Posted on • Originally published at valtersit.com

The 'Domain Admin' Ego Trip: Why Handing Out DA Privileges Guarantees a Ransomware Outbreak

I frequently audit corporate networks where 15 different people are sitting in the Domain Admins group. When I ask the IT Director why the junior helpdesk tech and the database administrator hold the literal keys to the entire Active Directory forest, the answer is always some variation of, "It makes fixing printer permissions easier."

No, it doesn't. It makes you lazy. Handing out Domain Admin (DA) privileges like candy isn't an IT strategy; it's an ego trip for the IT staff and a guaranteed ransomware deployment for the business.

If your helpdesk uses a DA account to log into user workstations, you are actively facilitating your own network's destruction.

The Mechanics: How Mimikatz Eats Your Domain

You don't need to be hacked by a nation-state to lose your domain. An attacker only needs to phish one low-level employee.
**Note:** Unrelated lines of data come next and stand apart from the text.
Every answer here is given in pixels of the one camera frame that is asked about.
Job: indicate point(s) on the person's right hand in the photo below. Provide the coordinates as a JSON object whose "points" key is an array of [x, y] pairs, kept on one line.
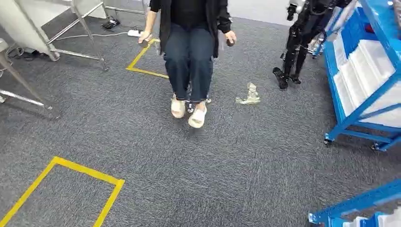
{"points": [[145, 37]]}

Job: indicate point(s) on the blue plastic bin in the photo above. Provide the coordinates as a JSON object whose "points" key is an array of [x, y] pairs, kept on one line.
{"points": [[372, 219], [354, 31]]}

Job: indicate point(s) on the blue metal shelf rack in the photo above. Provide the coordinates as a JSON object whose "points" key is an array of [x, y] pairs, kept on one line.
{"points": [[360, 200], [347, 117]]}

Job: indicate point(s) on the black and silver humanoid robot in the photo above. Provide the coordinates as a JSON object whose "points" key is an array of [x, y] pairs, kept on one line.
{"points": [[297, 40]]}

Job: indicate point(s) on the person's left hand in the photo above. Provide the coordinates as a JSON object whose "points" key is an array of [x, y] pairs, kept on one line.
{"points": [[231, 36]]}

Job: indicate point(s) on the person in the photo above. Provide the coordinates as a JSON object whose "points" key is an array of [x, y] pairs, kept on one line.
{"points": [[188, 53]]}

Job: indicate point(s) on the white power strip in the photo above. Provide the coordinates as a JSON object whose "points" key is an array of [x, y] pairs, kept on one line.
{"points": [[134, 33]]}

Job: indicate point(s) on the crumpled clear plastic wrap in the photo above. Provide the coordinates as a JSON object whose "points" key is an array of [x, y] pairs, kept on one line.
{"points": [[250, 95]]}

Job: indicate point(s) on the black power adapter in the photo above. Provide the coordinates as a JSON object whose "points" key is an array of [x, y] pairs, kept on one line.
{"points": [[111, 23]]}

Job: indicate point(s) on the steel tube leg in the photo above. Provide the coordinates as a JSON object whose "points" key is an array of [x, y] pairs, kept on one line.
{"points": [[18, 78]]}

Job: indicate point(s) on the dark handheld controller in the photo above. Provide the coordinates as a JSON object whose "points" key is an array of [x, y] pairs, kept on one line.
{"points": [[230, 43], [144, 44]]}

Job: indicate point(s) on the wheeled stool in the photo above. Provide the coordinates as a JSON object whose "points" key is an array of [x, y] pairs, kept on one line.
{"points": [[190, 106]]}

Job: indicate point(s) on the yellow floor tape square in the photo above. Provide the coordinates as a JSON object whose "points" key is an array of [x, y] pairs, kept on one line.
{"points": [[84, 172], [141, 53]]}

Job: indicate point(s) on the white plastic bin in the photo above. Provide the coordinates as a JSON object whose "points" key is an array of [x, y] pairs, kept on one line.
{"points": [[388, 109], [363, 72], [355, 222], [391, 217]]}

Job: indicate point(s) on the white board panel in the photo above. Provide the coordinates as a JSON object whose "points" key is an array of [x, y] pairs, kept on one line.
{"points": [[22, 28]]}

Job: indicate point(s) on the steel tube frame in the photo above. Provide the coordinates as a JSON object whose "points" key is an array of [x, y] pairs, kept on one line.
{"points": [[84, 28]]}
Let's say Kevin in HR clicks a bad PDF, and an attacker gets a silent, unprivileged reverse shell on his laptop.

Kevin notices his computer is acting sluggish and calls the helpdesk. The lazy helpdesk tech, using their daily driver account which happens to be in the Domain Admins group, RDPs into Kevin's infected workstation to take a look.
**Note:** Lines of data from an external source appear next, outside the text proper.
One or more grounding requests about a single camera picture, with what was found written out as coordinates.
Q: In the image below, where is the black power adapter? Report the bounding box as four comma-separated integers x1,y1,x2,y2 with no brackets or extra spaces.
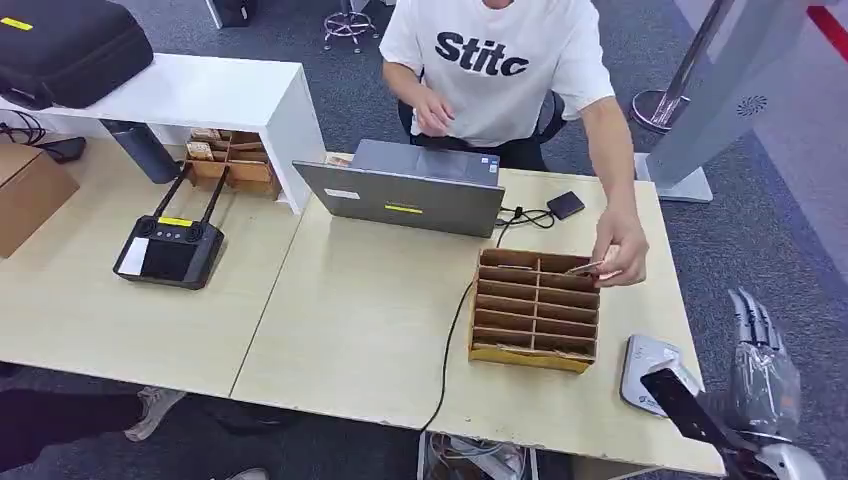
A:
39,136,88,166

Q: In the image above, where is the dark grey flask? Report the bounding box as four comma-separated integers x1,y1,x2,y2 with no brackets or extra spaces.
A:
100,119,182,186

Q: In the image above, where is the wooden box with cards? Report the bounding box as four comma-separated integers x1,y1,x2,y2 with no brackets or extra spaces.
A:
183,128,284,200

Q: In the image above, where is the small black external drive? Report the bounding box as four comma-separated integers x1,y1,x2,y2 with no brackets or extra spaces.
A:
545,190,587,221

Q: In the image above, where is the black remote controller with antennas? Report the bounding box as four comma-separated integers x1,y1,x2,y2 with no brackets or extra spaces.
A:
111,162,231,291

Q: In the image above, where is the black cabinet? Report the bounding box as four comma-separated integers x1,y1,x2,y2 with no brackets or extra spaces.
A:
203,0,256,30

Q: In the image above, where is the grey kiosk stand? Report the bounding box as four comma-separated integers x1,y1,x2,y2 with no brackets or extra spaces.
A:
632,0,817,204

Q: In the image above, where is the chrome stanchion post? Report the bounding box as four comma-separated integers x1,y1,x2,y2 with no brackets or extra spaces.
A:
629,0,733,136

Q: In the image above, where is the white cable bundle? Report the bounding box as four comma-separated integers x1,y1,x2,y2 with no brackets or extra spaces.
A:
423,433,538,480

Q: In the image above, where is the person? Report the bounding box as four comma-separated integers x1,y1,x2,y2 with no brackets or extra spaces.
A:
380,0,651,289

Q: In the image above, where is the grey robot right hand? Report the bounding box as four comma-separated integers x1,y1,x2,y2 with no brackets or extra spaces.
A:
727,287,804,441

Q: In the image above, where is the wooden divider box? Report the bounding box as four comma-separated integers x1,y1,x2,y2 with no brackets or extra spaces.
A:
467,247,602,376

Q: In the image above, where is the grey white card reader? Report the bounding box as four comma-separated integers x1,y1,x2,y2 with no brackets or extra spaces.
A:
619,333,705,419

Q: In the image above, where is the person's left hand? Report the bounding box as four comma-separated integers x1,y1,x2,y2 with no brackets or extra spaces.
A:
590,203,651,289

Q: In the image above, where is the long black cable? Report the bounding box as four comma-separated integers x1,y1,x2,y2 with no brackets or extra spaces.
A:
418,206,556,435

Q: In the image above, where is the person's right hand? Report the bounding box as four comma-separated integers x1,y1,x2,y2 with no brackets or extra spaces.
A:
409,86,458,139

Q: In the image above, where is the black leg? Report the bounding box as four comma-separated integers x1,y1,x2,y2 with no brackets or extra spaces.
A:
0,388,150,474

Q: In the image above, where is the thin black cable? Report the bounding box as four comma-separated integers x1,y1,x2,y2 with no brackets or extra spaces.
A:
0,109,49,148

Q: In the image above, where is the red barrier belt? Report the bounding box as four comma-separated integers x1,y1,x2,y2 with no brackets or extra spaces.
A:
805,5,848,65

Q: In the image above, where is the brown cardboard box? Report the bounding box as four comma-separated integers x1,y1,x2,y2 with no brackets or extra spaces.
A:
0,142,81,260

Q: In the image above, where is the black flat panel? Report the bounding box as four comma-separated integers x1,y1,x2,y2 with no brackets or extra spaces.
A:
639,367,758,456

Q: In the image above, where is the black hard carry case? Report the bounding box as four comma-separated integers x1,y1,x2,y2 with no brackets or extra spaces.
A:
0,0,155,111

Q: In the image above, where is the white desk shelf riser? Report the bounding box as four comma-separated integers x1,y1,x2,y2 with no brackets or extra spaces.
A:
0,53,328,217

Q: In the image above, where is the chrome stool base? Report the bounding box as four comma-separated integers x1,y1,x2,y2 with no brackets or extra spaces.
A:
322,0,381,55

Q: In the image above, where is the grey laptop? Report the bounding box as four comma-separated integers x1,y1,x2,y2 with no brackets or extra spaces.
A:
292,138,507,240

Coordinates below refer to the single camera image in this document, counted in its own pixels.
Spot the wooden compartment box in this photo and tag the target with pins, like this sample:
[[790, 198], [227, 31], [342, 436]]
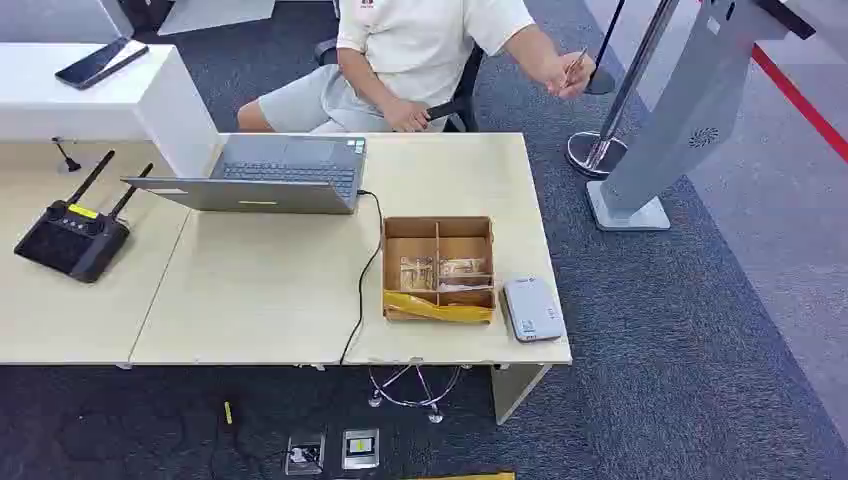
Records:
[[437, 245]]

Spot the cards in plastic sleeve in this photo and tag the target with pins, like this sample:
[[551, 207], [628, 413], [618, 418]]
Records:
[[417, 273], [462, 268]]

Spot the yellow tape strip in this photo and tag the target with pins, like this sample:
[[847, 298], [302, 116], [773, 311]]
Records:
[[437, 309]]

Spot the white card reader device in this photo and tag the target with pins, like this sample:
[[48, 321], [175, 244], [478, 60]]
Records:
[[532, 309]]

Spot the grey laptop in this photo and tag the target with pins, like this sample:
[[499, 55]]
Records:
[[285, 179]]

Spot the black office chair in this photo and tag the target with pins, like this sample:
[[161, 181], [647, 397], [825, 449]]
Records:
[[464, 93]]

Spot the person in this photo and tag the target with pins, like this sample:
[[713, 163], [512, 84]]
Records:
[[417, 46]]

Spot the silver floor socket with yellow label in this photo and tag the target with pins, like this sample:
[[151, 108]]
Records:
[[360, 448]]

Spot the black barrier base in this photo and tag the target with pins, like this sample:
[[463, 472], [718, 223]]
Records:
[[600, 81]]

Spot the yellow sheet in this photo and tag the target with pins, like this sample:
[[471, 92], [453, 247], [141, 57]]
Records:
[[464, 476]]

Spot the silver floor socket open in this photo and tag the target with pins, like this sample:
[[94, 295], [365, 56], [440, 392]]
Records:
[[305, 454]]

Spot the yellow marker on floor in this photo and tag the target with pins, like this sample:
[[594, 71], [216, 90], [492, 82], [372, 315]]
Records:
[[228, 413]]

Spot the grey standing kiosk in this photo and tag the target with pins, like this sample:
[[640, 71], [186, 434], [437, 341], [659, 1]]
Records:
[[676, 119]]

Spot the white raised counter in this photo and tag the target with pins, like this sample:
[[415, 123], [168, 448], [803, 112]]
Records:
[[99, 99]]

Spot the black remote controller with antennas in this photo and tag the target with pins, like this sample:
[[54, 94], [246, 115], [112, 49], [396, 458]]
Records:
[[69, 242]]

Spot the black smartphone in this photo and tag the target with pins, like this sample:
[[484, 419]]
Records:
[[99, 61]]

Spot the chrome stanchion post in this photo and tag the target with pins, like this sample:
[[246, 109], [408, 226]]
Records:
[[613, 106]]
The moment that DA account authenticates to the workstation, Windows caches their credentials in the Local Security Authority Subsystem Service (LSASS) process memory.

The attacker, sitting quietly on Kevin's machine, runs a tool like Mimikatz. They scrape the LSASS memory and extract the helpdesk tech's NTLM hash or plain-text password. Because the tech is a DA, the attacker takes that hash, uses Pass-the-Hash to authenticate directly to the Domain Controller, and dumps the NTDS.dit database.

The attacker now owns every password of every user and service account in your company. The domain is dead.

The Fix: Tiered Administration and LAPS

The Senior Sysadmin fix is non-negotiable: The Tiered Administration Model.

Domain Admins (Tier 0) must never log into workstations (Tier 2) or standard application servers (Tier 1). Ever. If a DA account logs into a workstation, that workstation is now effectively a Domain Controller from a risk perspective.

To give your helpdesk the ability to fix Kevin's computer without using a DA account, you implement the Principle of Least Privilege and deploy Microsoft LAPS (Local Administrator Password Solution).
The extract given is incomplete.